La era consistía en un lugar descubierto donde se trillaban las mieses. Las espigas de trigo se desmenuzaban, ya sea con la mano o mediante bueyes y se separaba el valioso grano (semilla) de la paja inútil (cáscara). El piso era de roca o tierra y se localizaba fuera de la aldea, por lo general en un lugar elevado donde los vientos soplaban y separaban la paja ligera cuando el trigo golpeado se lanzaba al aire (o aventaba). Booz pasó la noche junto a la era por dos razones:
(1) evitar el robo, y
(2) esperar su turno para trillar el grano. (A menudo, se trillaba en la noche porque el día se ocupaba en la siega.)
Rut 3:7 Y cuando Booz hubo comido y bebido, y su corazón estuvo contento, se retiró a dormir a un lado del montón. Entonces ella vino calladamente, y le descubrió los pies y se acostó.
Rut 3:8 Y aconteció que a la medianoche se estremeció aquel hombre, y se volvió; y he aquí, una mujer estaba acostada a sus pies.
Le descubrió los pies : El propósito obvio era que la frialdad de la noche lo despertara para que pudiera descubrirla a sus pies. Se estremeció alude a la reacción que experimentó al sentir el frío de la noche.
Rut 3:9 Entonces él dijo: ¿Quién eres? Y ella respondió: Yo soy Rut tu sierva; extiende el borde de tu capa sobre tu sierva, por cuanto eres pariente cercano.

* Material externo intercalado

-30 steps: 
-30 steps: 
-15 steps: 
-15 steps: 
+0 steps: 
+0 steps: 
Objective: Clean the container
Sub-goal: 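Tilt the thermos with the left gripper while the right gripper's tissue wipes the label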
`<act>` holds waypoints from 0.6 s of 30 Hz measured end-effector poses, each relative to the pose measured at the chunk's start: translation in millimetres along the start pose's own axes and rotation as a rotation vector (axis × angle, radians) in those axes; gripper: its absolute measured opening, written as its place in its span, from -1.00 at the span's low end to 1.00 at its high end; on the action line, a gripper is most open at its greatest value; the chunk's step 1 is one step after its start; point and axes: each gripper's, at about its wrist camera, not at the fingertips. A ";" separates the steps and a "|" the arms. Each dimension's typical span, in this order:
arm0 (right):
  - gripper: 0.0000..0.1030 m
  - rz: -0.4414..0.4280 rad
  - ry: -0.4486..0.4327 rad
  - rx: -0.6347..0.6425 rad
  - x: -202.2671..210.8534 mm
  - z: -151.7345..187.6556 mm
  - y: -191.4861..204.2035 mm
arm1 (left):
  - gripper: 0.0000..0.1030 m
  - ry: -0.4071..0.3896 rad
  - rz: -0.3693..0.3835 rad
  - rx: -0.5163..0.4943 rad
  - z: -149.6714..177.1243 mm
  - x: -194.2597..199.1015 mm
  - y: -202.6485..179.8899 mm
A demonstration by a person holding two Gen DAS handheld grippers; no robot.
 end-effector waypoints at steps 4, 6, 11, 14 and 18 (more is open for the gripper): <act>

Este es el momento más tierno del relato y el que más se presta a falsas interpretaciones. La cultura de los pueblos del antiguo Medio Oriente incluía la costumbre de extender el borde de una capa sobre la persona a quien se proponía matrimonio, una tradición a la cual Rut claramente alude. El incidente no tiene nada que ver con algo tan inapropiado como una cita de medianoche.
Como viudas, Rut y Noemí solo podían esperar tiempos difíciles. Sin embargo, cuando Noemí escuchó las nuevas acerca de Booz, renovó su esperanza para el futuro. Típico de su carácter, pensó primero en Rut, animándola a ver si Booz asumía la responsabilidad de «pariente redentor» para ella.
Un redentor era un pariente varón que voluntariamente asumía la responsabilidad de su familia extendida. Cuando el esposo de una mujer fallecía, la Ley establecía que ella podía casarse con un hermano del esposo muerto. Pero Noemí no tenía más hijos. En ese caso, el familiar más cercano al esposo podía ser el pariente redentor y podía casarse con la viuda. El familiar más cercano no tenía que casarse con la viuda. Si elegía no hacerlo, el siguiente pariente más cercano podía ocupar su lugar. Si nadie decidía ayudar a la viuda, esta quizás viviría en la miseria el resto de su vida porque en la sociedad israelita la herencia se transfería al hijo o al pariente varón más cercano, no a la esposa. Para sacar la espina de estas leyes de herencia, estaban las leyes de la siega y de los parientes redentores.